FAO has warned that the outbreak of plague African swine that has erupted in China can spread rapidly to other countries of Southeast Asia and the Korean peninsula.
China represents about half of the swine industry worldwide, so the concern in countries outside the Asian continent is also high.
China has numerous animals infected with this virus. The outbreak has arisen thousands of kilometers away, so it is feared that it is not an isolated case.
The authorities have sacrificed, at the moment, some 24,000 pigs in five provinces (the last one, Anhui, according to the Ministry of Agriculture and Rural Affairs).
But China is not the only country with outbreaks of swine fever. In Eastern Europe, Romania has had to slaughter more than 100,000 pigs.
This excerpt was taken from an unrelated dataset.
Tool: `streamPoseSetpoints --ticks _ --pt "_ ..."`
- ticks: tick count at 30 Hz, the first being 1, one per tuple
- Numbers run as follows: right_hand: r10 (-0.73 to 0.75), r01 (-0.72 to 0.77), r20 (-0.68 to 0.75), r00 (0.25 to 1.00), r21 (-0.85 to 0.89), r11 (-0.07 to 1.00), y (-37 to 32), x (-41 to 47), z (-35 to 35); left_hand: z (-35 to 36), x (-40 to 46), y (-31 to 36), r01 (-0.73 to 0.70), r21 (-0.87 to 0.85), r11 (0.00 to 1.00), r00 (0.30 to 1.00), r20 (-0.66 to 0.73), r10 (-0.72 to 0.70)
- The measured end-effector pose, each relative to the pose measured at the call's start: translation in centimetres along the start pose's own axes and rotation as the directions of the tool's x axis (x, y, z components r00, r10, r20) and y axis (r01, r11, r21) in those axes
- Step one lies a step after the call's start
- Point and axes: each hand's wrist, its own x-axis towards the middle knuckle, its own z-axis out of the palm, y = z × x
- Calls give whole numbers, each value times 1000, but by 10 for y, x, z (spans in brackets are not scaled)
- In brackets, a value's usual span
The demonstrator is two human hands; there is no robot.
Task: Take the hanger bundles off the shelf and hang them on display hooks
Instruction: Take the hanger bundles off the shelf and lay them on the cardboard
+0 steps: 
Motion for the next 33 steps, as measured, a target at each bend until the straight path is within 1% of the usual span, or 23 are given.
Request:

Poland, Estonia, Ukraine and Hungary have also reported isolated outbreaks in some of their farms and have responded by slaughtering thousands of animals. Russia lived in 2017 a strain very similar to the one that now alerts China.
This disease, highly contagious among animals and deadly in most cases, does not yet have a vaccine. Only sacrifice is considered as a control system when an outbreak is born.
The symptoms are: high fever, lack of appetite, skin and internal hemorrhages, etc. Death occurs between 2 and 10 days after infection.
However, the alarm affects, for the moment, the meat sector, because according to the UN A swan fever does not represent a danger to human health, which is immune to the virus.